Polygon video game news site played the games beta and noted its charming retro graphics and fun gameplay, as well as the lack of choice and consequence in the storytelling. The Guardian picked it as one of their weekly best IOS app releases, and said that though it is very challenging, it lives up to the hype that had built up pre-release.

===Sales and reaction===
The game was the Editors "Pick of the Week" on the American iPhone App Store, and peaked at number 2 Top Selling iPhone app, and number 35 Top Selling iPad app on May 2, 2013.

Kotaku said it is a "Great Game", but mentioned that the exploration and diplomacy aspects of the game, that were initially pitched in 2011 and which developers say is coming, were missed. Gamezebo also missed promised features, yet thought the game was "funny, frenzied, and dripping with style". IGN called the game "Okay", praising the games style and music, but called the game repetitive and lacking depth.
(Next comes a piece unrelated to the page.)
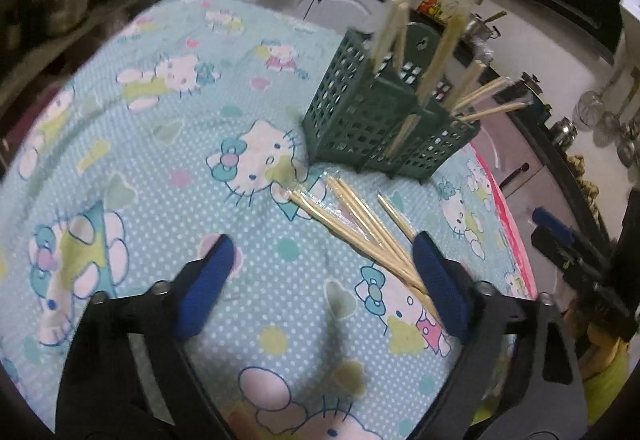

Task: Organize utensils
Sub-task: 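Close the left tool on a chopstick while the right tool grasps another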

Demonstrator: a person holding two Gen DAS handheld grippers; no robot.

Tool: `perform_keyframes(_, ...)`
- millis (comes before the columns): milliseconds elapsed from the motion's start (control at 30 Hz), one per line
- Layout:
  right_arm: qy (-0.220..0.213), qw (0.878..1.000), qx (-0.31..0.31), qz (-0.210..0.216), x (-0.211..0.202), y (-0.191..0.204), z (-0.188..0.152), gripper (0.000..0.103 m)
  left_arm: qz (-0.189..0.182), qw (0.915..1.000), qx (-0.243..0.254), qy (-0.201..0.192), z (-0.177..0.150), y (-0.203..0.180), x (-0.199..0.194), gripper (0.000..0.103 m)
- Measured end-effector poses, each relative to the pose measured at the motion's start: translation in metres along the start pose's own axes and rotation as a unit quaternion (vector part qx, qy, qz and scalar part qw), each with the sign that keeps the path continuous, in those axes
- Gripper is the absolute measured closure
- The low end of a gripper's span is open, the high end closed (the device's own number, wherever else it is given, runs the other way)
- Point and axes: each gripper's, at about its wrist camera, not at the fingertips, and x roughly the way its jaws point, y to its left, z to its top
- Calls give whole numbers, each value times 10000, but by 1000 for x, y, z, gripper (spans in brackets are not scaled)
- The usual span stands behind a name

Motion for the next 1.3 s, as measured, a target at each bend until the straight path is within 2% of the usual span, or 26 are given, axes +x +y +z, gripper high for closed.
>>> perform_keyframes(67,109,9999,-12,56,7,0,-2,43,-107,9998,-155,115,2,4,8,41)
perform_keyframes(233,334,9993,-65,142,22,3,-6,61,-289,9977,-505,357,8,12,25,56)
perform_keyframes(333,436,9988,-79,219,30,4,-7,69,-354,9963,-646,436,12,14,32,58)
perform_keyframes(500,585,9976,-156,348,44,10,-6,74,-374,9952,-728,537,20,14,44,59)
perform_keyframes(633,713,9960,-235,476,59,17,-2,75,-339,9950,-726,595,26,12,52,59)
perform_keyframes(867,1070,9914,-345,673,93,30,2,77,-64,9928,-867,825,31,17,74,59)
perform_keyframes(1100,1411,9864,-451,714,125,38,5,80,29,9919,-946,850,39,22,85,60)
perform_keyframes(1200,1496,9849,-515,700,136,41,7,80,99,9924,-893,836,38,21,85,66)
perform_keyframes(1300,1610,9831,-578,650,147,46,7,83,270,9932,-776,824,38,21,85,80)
Mark Hattersey's MacUser said the game's origins on the social funding website Kickstarter is "ultimately much more interesting than the game itself", that the "construction and management and mini-game battles are all fine (if basic)" but that combat is "terrible" and "fiddly". The review—which gave the game three out of five—also noted that a number of "promised features" are not present including diplomacy, research and exploration: "This must be the only Star Trek game ever designed where your characters can't beam down to an alien planet".